# Exercise aim
Beginning with the line below that contains "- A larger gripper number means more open" and ending with the line that contains "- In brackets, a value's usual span", copy every line exactly. Copy nothing else.

# Dataset content

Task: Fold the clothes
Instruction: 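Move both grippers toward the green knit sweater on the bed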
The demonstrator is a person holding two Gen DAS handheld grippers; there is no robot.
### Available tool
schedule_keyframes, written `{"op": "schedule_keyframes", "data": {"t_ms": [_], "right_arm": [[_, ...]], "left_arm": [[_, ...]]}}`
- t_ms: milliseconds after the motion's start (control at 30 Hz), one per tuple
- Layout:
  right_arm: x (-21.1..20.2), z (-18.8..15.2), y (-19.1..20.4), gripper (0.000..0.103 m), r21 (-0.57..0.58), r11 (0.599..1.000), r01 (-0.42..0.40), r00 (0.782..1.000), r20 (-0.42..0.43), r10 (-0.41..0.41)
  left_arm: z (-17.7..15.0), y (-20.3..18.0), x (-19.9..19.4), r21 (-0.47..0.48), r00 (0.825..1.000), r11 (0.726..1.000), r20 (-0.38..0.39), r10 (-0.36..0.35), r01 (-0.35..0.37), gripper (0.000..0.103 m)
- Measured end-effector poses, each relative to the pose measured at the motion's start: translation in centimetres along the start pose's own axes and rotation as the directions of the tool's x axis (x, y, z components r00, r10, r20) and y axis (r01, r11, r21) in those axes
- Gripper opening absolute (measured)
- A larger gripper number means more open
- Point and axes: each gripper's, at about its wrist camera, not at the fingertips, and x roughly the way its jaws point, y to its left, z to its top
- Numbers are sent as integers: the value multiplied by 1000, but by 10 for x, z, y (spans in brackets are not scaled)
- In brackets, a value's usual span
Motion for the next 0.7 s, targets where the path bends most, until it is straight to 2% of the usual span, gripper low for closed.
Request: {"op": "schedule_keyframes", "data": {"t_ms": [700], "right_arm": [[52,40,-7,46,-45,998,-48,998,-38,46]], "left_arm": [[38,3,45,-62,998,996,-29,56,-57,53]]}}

# Task result
- A larger gripper number means more open
- Point and axes: each gripper's, at about its wrist camera, not at the fingertips, and x roughly the way its jaws point, y to its left, z to its top
- Numbers are sent as integers: the value multiplied by 1000, but by 10 for x, z, y (spans in brackets are not scaled)
- In brackets, a value's usual span

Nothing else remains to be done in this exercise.